SWR3 Gedanken

SWR3 Gedanken

Eines Abends klingelte es an der Tür des Pfarrhauses, in dem wir damals wohnten. Zwei Leute standen draußen, deren Mutter ich einige Tage zuvor beerdigt hatte. Sie drückten mir eine Flasche Wein in die Hand mit den Worten: Wir wollten uns bei ihnen bedanken. Es hat einfach gut getan, was sie gesagt und für uns gemacht haben. Danach verschwanden sie wieder. Ich habe noch oft an diese abendliche Begegnung gedacht.
Es gibt Worte, die sind einfach wie Proviant, den man sich für schlechtere Zeiten aufheben kann. Worte, die gut tun, die aufbauen, die wie Milch und Honig sind für unsere Seele.
Vielleicht ja, weil wir viel öfter die anderen Worte zu hören bekommen. Worte, die kränken oder verletzen und die oft schlimmer sind als körperlicher Schmerz: War ja klar, dass du das nicht schaffst. Oder: Sie sind hier überflüssig, wir brauchen sie nicht mehr. Sätze, die nicht nur richtig weh tun. Sie ritzen sich regelrecht in unsere Seele ein und wer sie nur oft genug zu hören bekommt, der glaubt sie irgendwann. Mobbing scheint inzwischen zu einer Art Seuche geworden zu sein, die schon in den Klassenzimmern der Grundschule um sich greift. Das liegt nicht zu letzt daran, dass es so lächerlich einfach ist und trotzdem so verheerend. Ich kann einen Anderen mit gezielten Worten fertig machen, ohne ihm allzu nahe zu kommen. Einen Menschen stärken und aufbauen jedoch geht nicht ohne Nähe. Ein Wort, das zu Herzen geht, wird letztlich nur ankommen, wenn es auch von Herzen kommt. Wenn ich nämlich merke: Der redet das nicht nur so daher.
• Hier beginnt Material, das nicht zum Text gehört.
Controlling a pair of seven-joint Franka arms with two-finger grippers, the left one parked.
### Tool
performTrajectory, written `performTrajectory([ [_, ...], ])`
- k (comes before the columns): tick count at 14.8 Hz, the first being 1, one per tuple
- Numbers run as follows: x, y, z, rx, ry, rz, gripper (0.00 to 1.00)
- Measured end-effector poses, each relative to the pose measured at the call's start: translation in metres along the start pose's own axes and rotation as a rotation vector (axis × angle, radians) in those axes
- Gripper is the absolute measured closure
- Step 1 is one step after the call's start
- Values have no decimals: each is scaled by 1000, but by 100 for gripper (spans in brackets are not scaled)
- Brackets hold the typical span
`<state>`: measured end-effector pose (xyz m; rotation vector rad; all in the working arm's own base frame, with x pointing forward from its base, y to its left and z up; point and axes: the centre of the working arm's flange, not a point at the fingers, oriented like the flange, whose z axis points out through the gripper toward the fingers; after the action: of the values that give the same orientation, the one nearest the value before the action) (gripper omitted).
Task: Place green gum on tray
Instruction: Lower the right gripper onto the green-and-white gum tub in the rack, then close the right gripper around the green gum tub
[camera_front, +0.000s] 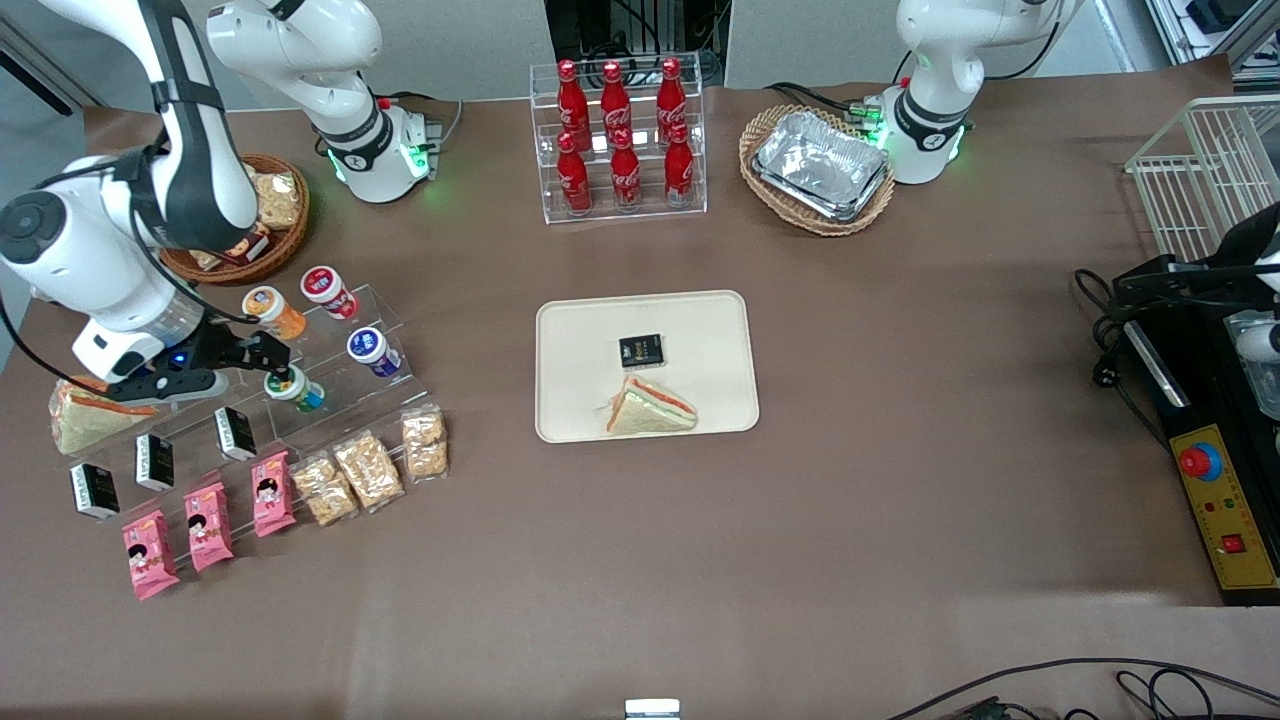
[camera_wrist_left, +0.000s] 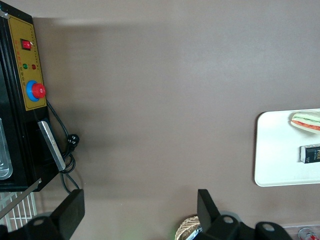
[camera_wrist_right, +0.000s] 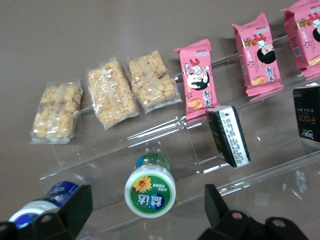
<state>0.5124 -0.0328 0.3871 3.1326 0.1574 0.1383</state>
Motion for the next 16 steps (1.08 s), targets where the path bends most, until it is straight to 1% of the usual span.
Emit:
performTrajectory([
  [9, -25, -4, 47, -8, 33, -19, 0],
  [15, -33, -5, 67, -9, 30, -20, 0],
  [16, -33, -5, 69, -8, 28, -20, 2],
])
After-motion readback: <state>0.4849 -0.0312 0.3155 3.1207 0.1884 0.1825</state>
Der meint es auch. Der meint mich. Es war sicher eines der großen Talente Jesu, mit seinen Worten die Herzen der Menschen erreichen zu können. Ich sage dir steh auf, heißt es in der Bibel oft, wenn er einen Menschen gesund machte, körperlich und seelisch. Und dieser Mensch stand auf und ging voller Freude weg. Ob wir uns bei allem unendlichen Geplapper Tag für Tag der Macht unserer Worte wirklich immer bewusst sind?